### Problem details
Only those lines in the data below from the line containing "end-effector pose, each" through the line containing "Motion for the", both included, should be restated word for word.

Source material below:

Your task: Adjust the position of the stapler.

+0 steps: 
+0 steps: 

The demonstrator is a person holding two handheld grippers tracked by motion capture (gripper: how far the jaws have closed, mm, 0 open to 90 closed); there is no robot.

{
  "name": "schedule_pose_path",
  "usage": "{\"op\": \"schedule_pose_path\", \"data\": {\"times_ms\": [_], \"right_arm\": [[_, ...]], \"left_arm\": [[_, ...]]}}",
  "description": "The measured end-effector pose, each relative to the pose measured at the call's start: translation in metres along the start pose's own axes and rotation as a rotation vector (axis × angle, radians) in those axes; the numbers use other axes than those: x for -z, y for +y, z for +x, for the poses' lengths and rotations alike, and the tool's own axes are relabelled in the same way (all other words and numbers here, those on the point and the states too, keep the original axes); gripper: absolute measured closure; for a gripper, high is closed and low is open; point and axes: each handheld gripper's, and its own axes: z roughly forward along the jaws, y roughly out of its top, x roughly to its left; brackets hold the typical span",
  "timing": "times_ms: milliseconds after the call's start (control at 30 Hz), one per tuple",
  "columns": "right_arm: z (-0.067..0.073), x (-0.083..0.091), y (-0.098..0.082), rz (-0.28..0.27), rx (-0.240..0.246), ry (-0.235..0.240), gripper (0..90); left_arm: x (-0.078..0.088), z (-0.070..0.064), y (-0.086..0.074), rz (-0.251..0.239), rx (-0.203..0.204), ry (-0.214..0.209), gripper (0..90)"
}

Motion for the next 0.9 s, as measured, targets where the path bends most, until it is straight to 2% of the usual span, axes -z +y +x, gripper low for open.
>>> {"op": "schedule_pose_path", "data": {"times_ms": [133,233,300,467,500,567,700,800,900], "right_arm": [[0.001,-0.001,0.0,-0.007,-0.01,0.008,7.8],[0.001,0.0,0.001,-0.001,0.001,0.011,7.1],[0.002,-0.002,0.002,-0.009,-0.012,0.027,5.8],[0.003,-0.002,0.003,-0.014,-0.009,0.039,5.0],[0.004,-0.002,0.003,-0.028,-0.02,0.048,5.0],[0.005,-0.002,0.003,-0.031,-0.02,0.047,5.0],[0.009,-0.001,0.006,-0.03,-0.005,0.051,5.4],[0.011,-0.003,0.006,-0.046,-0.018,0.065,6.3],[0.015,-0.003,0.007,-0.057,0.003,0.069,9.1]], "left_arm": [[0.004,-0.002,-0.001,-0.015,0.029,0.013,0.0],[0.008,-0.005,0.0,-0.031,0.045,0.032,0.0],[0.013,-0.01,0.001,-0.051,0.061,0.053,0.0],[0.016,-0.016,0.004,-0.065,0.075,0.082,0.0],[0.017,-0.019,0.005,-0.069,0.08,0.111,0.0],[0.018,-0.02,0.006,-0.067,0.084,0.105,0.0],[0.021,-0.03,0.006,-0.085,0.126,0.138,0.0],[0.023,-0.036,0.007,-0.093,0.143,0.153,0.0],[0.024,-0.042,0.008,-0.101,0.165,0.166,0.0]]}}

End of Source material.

### Output for this task
  "description": "The measured end-effector pose, each relative to the pose measured at the call's start: translation in metres along the start pose's own axes and rotation as a rotation vector (axis × angle, radians) in those axes; the numbers use other axes than those: x for -z, y for +y, z for +x, for the poses' lengths and rotations alike, and the tool's own axes are relabelled in the same way (all other words and numbers here, those on the point and the states too, keep the original axes); gripper: absolute measured closure; for a gripper, high is closed and low is open; point and axes: each handheld gripper's, and its own axes: z roughly forward along the jaws, y roughly out of its top, x roughly to its left; brackets hold the typical span",
  "timing": "times_ms: milliseconds after the call's start (control at 30 Hz), one per tuple",
  "columns": "right_arm: z (-0.067..0.073), x (-0.083..0.091), y (-0.098..0.082), rz (-0.28..0.27), rx (-0.240..0.246), ry (-0.235..0.240), gripper (0..90); left_arm: x (-0.078..0.088), z (-0.070..0.064), y (-0.086..0.074), rz (-0.251..0.239), rx (-0.203..0.204), ry (-0.214..0.209), gripper (0..90)"
}

Motion for the next 0.9 s, as measured, targets where the path bends most, until it is straight to 2% of the usual span, axes -z +y +x, gripper low for open.

No additional work remains on the exercise.